● **EXERCISE DETAILS**
Whenever a line in the records below holds the string "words", copy it out.

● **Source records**
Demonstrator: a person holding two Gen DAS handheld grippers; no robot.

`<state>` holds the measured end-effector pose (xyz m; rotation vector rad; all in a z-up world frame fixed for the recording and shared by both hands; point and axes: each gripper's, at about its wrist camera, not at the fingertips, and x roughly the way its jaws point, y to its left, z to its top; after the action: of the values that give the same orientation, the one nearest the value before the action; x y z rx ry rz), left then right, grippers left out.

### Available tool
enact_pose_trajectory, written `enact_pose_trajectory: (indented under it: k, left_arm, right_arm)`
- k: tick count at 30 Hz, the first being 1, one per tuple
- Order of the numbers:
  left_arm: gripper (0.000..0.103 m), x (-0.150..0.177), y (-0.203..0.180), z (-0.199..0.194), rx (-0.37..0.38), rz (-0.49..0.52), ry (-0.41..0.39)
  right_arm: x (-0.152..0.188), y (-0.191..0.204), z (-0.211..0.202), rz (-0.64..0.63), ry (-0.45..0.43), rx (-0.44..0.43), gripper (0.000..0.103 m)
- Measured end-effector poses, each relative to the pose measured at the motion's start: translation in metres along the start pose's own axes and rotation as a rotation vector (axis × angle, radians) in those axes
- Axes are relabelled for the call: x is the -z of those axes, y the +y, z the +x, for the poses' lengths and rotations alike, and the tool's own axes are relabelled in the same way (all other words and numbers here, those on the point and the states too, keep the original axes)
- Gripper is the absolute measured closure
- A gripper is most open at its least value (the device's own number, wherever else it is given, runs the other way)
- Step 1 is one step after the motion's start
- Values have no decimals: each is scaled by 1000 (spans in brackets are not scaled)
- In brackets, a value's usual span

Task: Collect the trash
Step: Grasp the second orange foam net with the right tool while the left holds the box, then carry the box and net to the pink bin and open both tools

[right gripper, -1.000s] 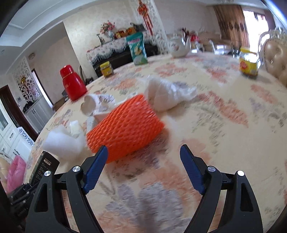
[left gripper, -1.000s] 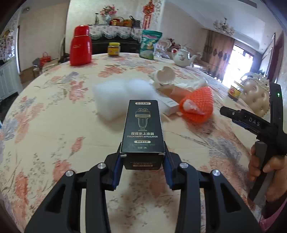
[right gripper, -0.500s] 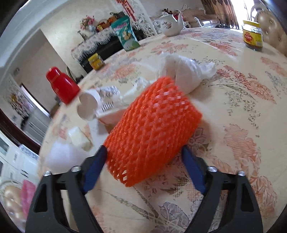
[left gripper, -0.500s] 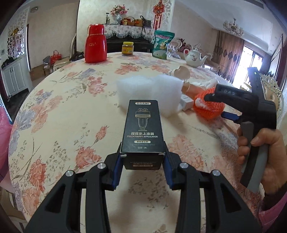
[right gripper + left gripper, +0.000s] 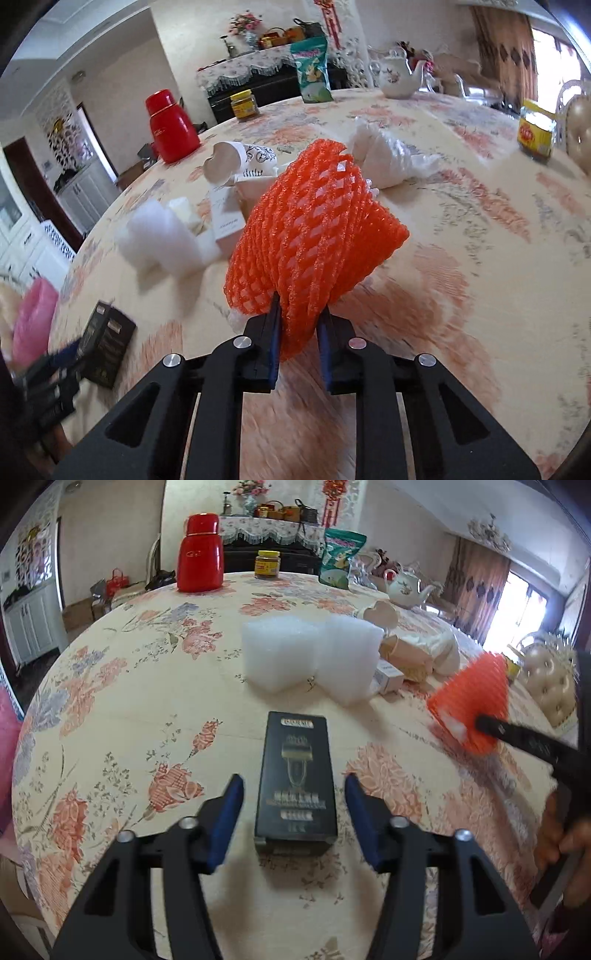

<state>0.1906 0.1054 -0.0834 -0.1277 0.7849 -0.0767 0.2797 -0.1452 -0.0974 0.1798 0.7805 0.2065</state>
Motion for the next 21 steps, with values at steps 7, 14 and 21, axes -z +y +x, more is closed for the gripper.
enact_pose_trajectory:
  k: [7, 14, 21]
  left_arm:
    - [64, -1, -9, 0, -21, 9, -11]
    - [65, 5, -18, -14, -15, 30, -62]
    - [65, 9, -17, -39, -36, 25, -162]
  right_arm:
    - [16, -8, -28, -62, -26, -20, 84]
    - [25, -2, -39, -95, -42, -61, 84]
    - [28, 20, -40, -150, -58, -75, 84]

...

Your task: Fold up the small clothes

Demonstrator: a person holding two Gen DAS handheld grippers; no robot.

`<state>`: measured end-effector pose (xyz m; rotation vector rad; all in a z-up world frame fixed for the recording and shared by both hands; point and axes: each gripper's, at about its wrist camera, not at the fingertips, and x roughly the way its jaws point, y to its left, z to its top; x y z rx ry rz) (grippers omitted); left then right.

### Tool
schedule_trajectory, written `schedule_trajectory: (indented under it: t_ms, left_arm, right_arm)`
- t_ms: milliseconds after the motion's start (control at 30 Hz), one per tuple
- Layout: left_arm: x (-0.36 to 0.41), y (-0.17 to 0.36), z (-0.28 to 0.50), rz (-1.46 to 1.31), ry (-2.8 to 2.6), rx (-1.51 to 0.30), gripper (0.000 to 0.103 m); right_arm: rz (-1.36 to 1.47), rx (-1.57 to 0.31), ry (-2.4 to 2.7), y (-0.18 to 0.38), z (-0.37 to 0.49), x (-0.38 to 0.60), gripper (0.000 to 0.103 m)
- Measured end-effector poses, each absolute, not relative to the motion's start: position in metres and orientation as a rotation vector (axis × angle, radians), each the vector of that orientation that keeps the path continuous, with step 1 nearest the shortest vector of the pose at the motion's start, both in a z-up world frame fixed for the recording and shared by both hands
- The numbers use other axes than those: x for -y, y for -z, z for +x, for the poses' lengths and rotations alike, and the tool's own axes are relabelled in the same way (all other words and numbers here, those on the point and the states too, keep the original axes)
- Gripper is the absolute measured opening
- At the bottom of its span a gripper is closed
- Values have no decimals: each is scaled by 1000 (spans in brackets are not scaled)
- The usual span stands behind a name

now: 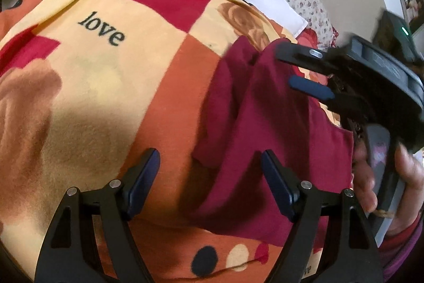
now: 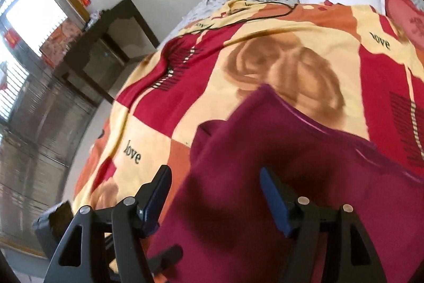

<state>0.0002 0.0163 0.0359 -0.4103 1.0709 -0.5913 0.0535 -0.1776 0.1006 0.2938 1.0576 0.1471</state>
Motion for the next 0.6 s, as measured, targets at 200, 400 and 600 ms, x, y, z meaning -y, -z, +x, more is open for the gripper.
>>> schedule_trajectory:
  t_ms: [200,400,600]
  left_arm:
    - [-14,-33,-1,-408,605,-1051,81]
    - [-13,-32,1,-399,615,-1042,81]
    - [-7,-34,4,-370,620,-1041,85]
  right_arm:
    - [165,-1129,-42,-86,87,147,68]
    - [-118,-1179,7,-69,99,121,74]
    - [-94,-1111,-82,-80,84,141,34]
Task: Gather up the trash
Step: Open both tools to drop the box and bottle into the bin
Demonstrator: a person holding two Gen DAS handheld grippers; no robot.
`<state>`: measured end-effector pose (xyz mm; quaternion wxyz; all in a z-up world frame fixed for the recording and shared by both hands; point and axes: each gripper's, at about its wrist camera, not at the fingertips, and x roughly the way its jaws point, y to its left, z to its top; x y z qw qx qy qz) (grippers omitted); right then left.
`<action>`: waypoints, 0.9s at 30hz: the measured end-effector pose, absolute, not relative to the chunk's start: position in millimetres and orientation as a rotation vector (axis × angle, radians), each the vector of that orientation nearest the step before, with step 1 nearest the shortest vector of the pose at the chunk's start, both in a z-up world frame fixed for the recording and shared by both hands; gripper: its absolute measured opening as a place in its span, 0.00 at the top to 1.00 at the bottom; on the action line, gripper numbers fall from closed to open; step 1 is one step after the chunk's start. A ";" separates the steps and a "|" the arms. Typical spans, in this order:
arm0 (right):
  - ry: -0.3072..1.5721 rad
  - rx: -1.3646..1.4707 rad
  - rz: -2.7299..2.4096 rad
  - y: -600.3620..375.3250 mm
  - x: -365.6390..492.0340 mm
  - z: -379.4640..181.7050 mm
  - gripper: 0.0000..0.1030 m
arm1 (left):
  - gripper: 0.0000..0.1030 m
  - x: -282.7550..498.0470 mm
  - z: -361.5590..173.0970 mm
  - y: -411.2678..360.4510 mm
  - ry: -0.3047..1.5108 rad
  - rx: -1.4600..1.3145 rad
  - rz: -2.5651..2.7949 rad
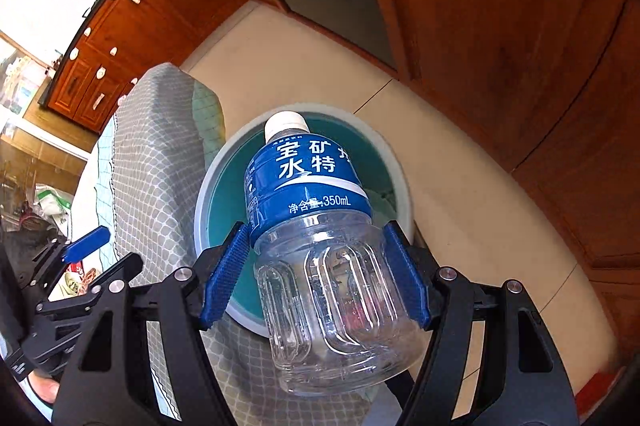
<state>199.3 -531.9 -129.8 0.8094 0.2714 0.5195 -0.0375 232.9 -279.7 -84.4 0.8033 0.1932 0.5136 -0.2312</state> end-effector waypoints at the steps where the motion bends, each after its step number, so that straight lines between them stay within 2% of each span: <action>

● **OUTPUT FOR THIS EXERCISE**
- Axes are relabelled for the call: x is the -z of those axes, y the +y, z the +x, for the poses' lengths and rotations alike, and the tool's own axes are relabelled in the same way (all other words and numbers here, those on the point and the states too, keep the original axes)
- The numbers use other axes than those: x for -y, y for -z, z for +x, for the poses' lengths and rotations alike, and the tool's own axes are relabelled in the same way (all other words and numbers here, those on the point and the states too, keep the original axes)

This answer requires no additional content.